Russia’s President Vladimir Putin attends a news conference after trilateral meeting with Azerbaijan’s President Ilham Aliyev and Armenia’s Prime Minister Nikol Pashinyan in Sochi, Russia October 31, 2022.
Sergey Bobylev | Sputnik | via Reuters
Russia conducted malign influence operations within the 2022 U.S. midterm elections and is using increasingly clandestine means to “penetrate the Western information environment,” the U.S. intelligence community said in a latest report Wednesday.
Moscow may even work to “strengthen ties” to Americans in media and politics as it really works to perform “future influence operations,” the Office of the Director of National Intelligence said in the newest edition of its annual assessment of worldwide threats to U.S. national security.
The 2023 report got here 4 months after probably the most recent midterm elections, where concerns about Russian influence efforts were more muted as compared with the 2 previous presidential election cycles in 2016 and 2020.

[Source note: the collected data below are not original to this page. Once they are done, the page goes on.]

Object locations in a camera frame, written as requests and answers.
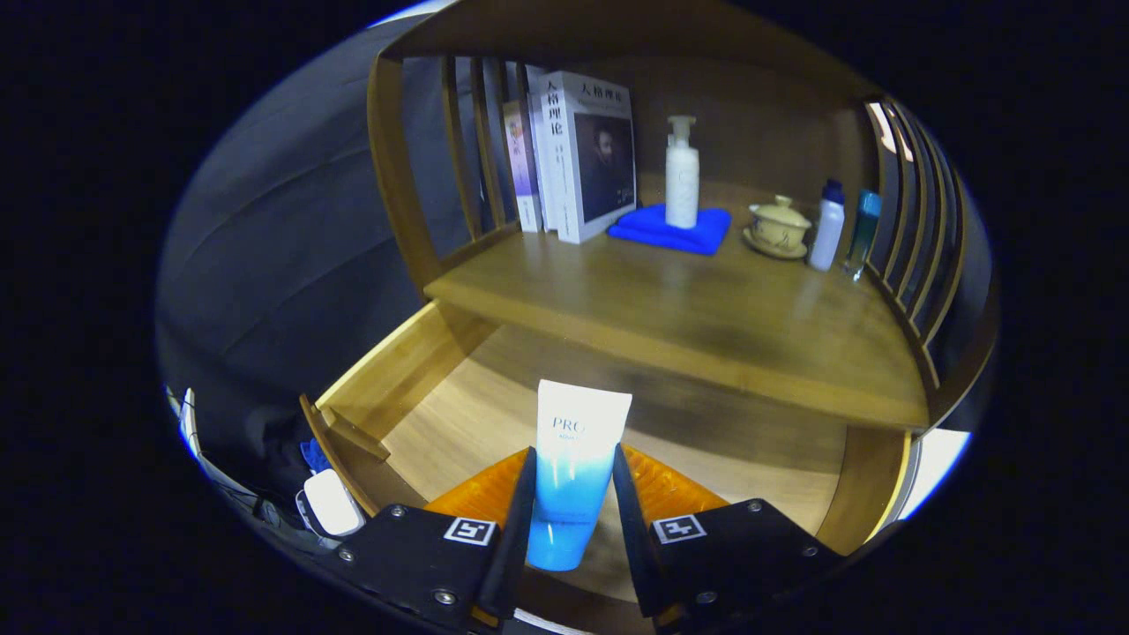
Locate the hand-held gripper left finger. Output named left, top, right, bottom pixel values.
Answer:
left=335, top=445, right=539, bottom=631

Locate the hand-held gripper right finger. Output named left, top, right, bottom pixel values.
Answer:
left=611, top=444, right=846, bottom=631

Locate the blue and white tube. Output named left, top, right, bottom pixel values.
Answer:
left=527, top=379, right=633, bottom=572

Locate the wooden drawer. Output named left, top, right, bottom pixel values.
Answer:
left=298, top=300, right=914, bottom=618

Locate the wooden countertop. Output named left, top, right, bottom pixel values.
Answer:
left=423, top=181, right=931, bottom=430

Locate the white metal drawer unit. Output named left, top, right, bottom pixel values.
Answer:
left=900, top=430, right=971, bottom=521

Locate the wooden cabinet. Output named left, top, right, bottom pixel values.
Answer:
left=366, top=0, right=1002, bottom=442

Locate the white plastic device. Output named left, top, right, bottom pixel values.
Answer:
left=295, top=469, right=367, bottom=539

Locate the folded blue cloth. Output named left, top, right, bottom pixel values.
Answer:
left=607, top=205, right=732, bottom=257

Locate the yellow lidded teacup with saucer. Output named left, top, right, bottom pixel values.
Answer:
left=743, top=195, right=812, bottom=260

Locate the white pump bottle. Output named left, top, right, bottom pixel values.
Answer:
left=665, top=116, right=700, bottom=229

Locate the black backdrop cloth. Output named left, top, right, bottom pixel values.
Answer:
left=157, top=18, right=477, bottom=504

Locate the white bottle with blue cap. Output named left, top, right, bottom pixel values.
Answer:
left=808, top=179, right=846, bottom=272

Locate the thin white book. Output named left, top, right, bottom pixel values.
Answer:
left=527, top=93, right=558, bottom=233

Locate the teal bottle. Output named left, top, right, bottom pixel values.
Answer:
left=842, top=190, right=882, bottom=281

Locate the purple and white book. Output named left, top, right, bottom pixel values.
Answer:
left=503, top=100, right=543, bottom=234

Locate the thick white portrait book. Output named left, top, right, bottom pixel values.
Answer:
left=540, top=71, right=638, bottom=245

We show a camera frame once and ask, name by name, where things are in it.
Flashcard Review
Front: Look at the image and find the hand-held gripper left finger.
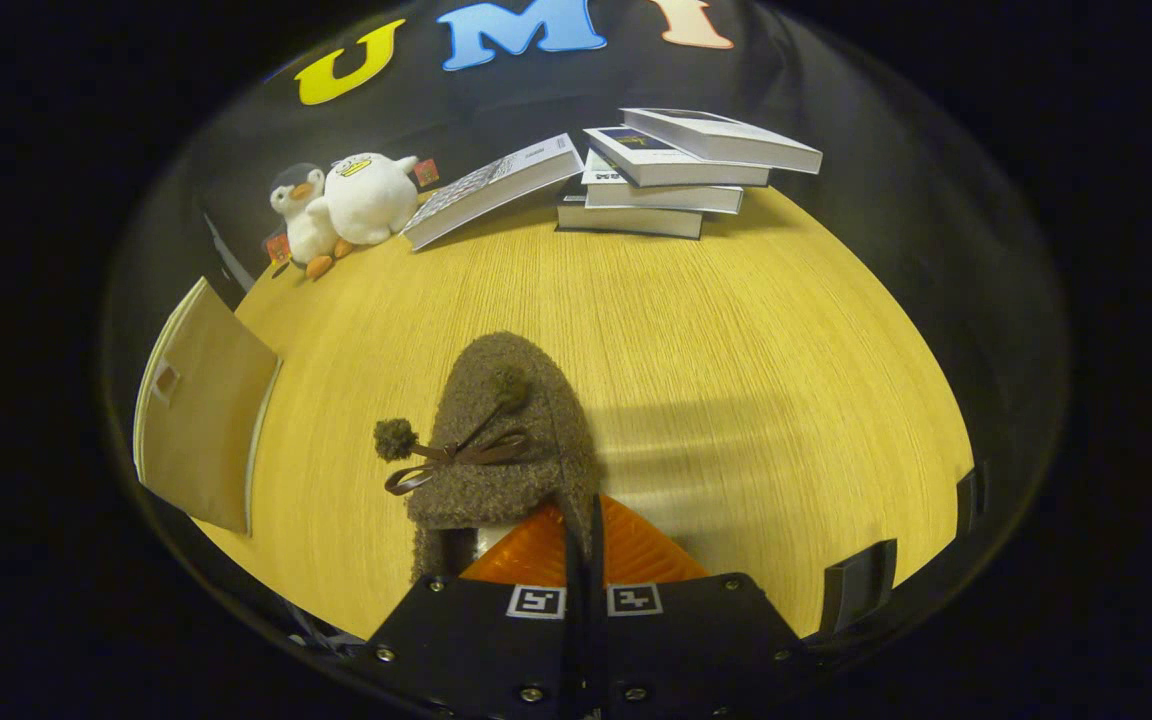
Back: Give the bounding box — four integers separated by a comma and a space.
349, 501, 585, 720

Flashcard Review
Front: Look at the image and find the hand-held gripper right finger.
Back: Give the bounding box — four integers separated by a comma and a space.
590, 494, 819, 720

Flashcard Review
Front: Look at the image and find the brown fuzzy slipper shoe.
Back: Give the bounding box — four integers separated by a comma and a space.
372, 331, 603, 587

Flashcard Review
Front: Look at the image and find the beige fabric storage box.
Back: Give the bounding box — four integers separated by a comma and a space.
132, 277, 284, 538

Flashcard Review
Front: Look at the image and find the grey thick book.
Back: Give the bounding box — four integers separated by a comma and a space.
555, 178, 706, 241

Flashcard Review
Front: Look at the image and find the plain white book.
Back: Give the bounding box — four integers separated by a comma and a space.
580, 150, 746, 215

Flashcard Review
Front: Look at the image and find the grey white penguin plush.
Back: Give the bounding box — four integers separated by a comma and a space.
263, 162, 356, 281

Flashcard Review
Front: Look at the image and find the white book with patterned cover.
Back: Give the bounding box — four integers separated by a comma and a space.
402, 132, 586, 252

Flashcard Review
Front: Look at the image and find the white plush toy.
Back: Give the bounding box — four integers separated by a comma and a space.
323, 151, 441, 248

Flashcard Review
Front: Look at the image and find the white book with dark cover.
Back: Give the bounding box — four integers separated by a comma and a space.
620, 106, 825, 176

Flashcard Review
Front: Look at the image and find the black edge bracket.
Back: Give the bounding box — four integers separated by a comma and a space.
955, 464, 986, 538
820, 539, 900, 637

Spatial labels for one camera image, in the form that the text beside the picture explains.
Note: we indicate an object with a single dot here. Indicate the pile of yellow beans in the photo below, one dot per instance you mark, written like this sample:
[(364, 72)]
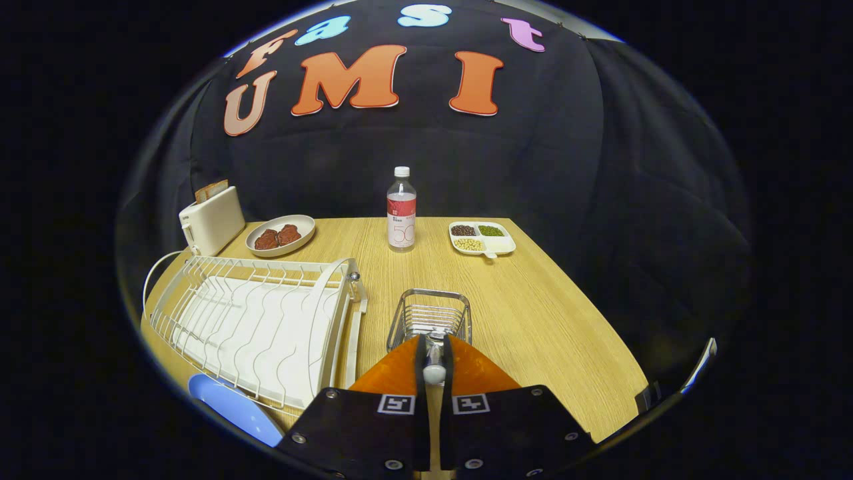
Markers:
[(469, 244)]

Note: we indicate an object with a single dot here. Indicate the beige oval dish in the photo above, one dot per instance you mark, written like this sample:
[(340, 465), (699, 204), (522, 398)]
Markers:
[(303, 226)]

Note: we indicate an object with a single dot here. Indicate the clear bottle with red label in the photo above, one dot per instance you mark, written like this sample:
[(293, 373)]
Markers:
[(401, 220)]

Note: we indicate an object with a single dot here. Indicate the white divided tray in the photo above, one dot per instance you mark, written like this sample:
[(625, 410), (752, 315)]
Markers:
[(501, 244)]

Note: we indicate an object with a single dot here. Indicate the pile of green beans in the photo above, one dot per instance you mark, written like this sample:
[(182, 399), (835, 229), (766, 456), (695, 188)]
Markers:
[(491, 230)]

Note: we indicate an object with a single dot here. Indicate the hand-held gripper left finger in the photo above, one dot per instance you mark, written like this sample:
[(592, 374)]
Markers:
[(360, 426)]

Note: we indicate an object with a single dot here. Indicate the pile of red beans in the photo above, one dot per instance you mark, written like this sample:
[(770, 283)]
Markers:
[(463, 230)]

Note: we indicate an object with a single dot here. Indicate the toast slice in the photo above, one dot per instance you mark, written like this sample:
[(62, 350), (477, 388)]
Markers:
[(212, 190)]

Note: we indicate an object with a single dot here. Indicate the brown meat piece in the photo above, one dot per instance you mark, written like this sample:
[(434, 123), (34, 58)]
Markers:
[(289, 234), (266, 239)]

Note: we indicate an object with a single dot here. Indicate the blue plate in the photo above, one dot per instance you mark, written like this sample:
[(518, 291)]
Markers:
[(233, 410)]

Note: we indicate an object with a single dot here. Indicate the cream toaster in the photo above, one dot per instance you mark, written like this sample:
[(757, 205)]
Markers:
[(216, 220)]

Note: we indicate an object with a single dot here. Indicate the metal spoon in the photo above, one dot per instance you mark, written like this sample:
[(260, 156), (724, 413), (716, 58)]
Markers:
[(434, 373)]

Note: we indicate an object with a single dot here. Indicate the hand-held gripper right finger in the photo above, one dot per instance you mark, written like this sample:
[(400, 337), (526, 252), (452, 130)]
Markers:
[(513, 426)]

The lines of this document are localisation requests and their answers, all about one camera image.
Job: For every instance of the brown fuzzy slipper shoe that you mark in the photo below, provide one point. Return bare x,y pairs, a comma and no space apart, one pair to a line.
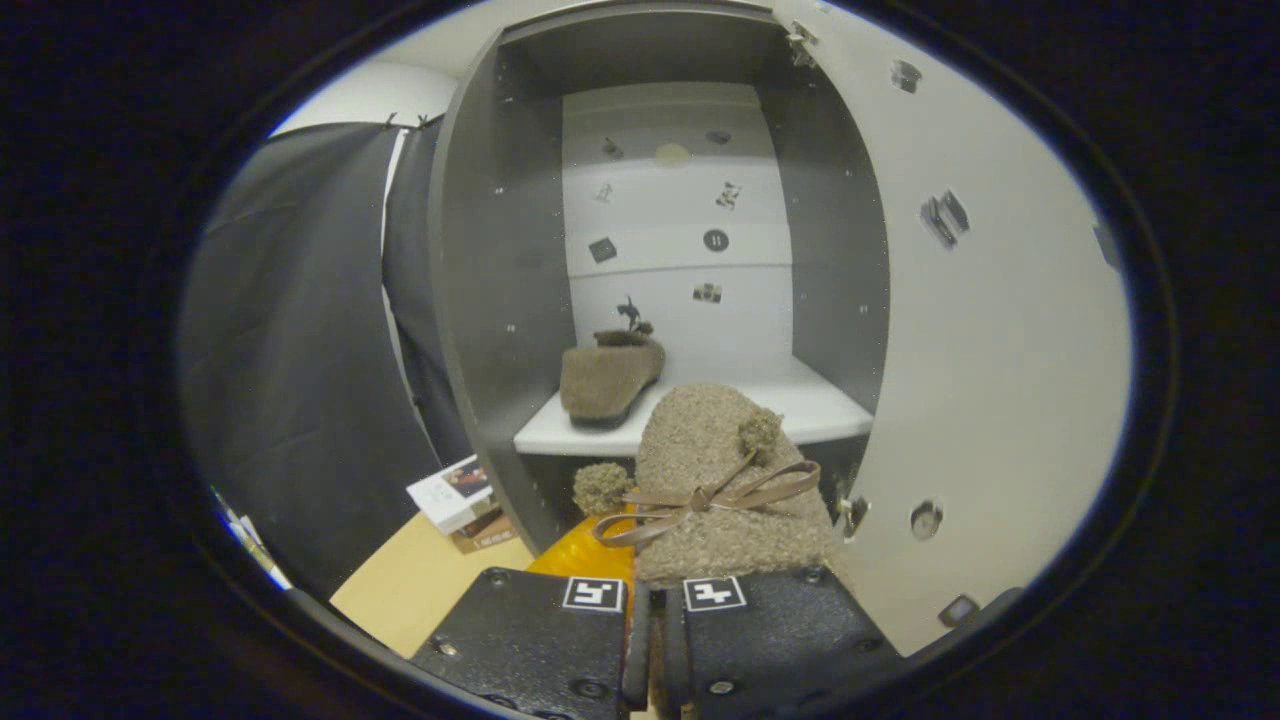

The intelligence community found that Russian President Vladimir Putin ordered an influence campaign within the 2016 election with a “clear preference” for then-candidate Donald Trump, who would go on to win that race.
Trump — who during that campaign had called on Russia to seek out his then-rival Hillary Clinton’s emails — later questioned whether Russia interfered within the 2016 election. During a gathering with Putin in 2018, Trump indicated that he believed the Russian leader’s claim that the Kremlin didn’t meddle within the 2016 race — essentially siding with Putin’s stance over his own intelligence community’s assessment. Trump later backtracked on those remarks.
Ahead of last November’s midterms, researchers reportedly identified Russian efforts to interfere by utilizing social media accounts posing as Americans to stoke partisan anger and undermine trust within the electoral process. The FBI and the Department of Justice’s cybersecurity agency had warned ahead of the midterms that foreign actors were more likely to try to spread disinformation before and after Election Day.
The office, which oversees the nation’s 18 intelligence agencies, added that this latest warning about Russian election meddling was starker and more certain than in its previous report.
In 2022, for example, the office determined that Russia “almost definitely” sees U.S. elections as opportunities for malign influence to influence its foreign policy goals. Moscow may even “probably” attempt to cultivate relationships with U.S. figures in politics and the media “in hopes of developing vectors for future influence operations,” it said at the moment.
Within the 2023 edition, the agency dropped the words “almost definitely” and “probably” from its assessment.
The report added, “Russia’s influence actors have adapted their efforts to increasingly hide their hand,” using a “vast ecosystem of Russian proxy web sites, individuals, and organizations that seem like independent news sources.”
Through creating original content or seizing on preexisting divisive discourse, Moscow “intensifies that content to further penetrate the Western information environment,” in accordance with the assessment. “These activities can include disseminating false content and amplifying information perceived as useful to Russian influence efforts or conspiracy theories.”
Russia’s already-tense relations with the U.S. and other Western powers have been hugely strained by the country’s invasion of Ukraine. The intelligence community warned in its threat assessment that Russia, which holds the world’s largest stockpile of nuclear weapons, is constant to develop long-range nuclear-capable missiles.